TASK INSTRUCTIONS:
Extract the full listing below without altering a single character.
━━━━━━━━━━
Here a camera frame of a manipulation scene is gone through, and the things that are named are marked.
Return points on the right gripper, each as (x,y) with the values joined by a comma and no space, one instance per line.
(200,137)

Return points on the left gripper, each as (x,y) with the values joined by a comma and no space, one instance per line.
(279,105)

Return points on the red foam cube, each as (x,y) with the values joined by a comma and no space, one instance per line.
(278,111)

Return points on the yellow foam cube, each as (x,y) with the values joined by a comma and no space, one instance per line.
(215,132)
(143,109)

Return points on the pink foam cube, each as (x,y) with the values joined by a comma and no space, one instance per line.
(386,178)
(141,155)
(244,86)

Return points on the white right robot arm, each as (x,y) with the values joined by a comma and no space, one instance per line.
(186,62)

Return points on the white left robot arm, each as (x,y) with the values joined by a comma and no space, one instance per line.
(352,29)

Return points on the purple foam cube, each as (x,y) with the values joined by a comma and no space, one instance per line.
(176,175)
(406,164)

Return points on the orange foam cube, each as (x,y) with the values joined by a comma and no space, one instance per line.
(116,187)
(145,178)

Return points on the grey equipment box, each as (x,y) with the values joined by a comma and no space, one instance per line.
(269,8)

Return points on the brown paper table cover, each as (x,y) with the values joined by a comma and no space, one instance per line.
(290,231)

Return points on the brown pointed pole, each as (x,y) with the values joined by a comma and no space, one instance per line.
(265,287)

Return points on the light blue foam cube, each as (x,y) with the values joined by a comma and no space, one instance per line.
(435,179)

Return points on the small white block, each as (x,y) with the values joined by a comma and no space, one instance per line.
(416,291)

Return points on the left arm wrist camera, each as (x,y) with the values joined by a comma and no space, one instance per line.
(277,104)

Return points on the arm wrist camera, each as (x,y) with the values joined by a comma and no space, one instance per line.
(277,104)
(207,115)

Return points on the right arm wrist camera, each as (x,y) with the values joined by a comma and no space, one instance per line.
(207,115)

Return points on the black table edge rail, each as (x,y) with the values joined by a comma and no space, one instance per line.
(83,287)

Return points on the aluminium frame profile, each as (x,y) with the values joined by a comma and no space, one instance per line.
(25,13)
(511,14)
━━━━━━━━━━
RESPONSE:
Here a camera frame of a manipulation scene is gone through, and the things that are named are marked.
Return points on the right gripper, each as (x,y) with the values joined by a comma and no space, one instance per line.
(200,137)

Return points on the left gripper, each as (x,y) with the values joined by a comma and no space, one instance per line.
(279,105)

Return points on the red foam cube, each as (x,y) with the values joined by a comma and no space, one instance per line.
(278,111)

Return points on the yellow foam cube, each as (x,y) with the values joined by a comma and no space, one instance per line.
(215,132)
(143,109)

Return points on the pink foam cube, each as (x,y) with the values joined by a comma and no space, one instance per line.
(386,178)
(141,155)
(244,86)

Return points on the white right robot arm, each as (x,y) with the values joined by a comma and no space, one instance per line.
(186,62)

Return points on the white left robot arm, each as (x,y) with the values joined by a comma and no space, one instance per line.
(352,29)

Return points on the purple foam cube, each as (x,y) with the values joined by a comma and no space, one instance per line.
(176,175)
(406,164)

Return points on the orange foam cube, each as (x,y) with the values joined by a comma and no space, one instance per line.
(116,187)
(145,178)

Return points on the grey equipment box, each as (x,y) with the values joined by a comma and no space, one instance per line.
(269,8)

Return points on the brown paper table cover, each as (x,y) with the values joined by a comma and no space, one instance per line.
(290,231)

Return points on the brown pointed pole, each as (x,y) with the values joined by a comma and no space, one instance per line.
(265,287)

Return points on the light blue foam cube, each as (x,y) with the values joined by a comma and no space, one instance per line.
(435,179)

Return points on the small white block, each as (x,y) with the values joined by a comma and no space, one instance per line.
(416,291)

Return points on the left arm wrist camera, each as (x,y) with the values joined by a comma and no space, one instance per line.
(277,104)

Return points on the arm wrist camera, each as (x,y) with the values joined by a comma and no space, one instance per line.
(277,104)
(207,115)

Return points on the right arm wrist camera, each as (x,y) with the values joined by a comma and no space, one instance per line.
(207,115)

Return points on the black table edge rail, each as (x,y) with the values joined by a comma and no space, one instance per line.
(83,287)

Return points on the aluminium frame profile, each as (x,y) with the values joined by a comma and no space, one instance per line.
(25,13)
(511,14)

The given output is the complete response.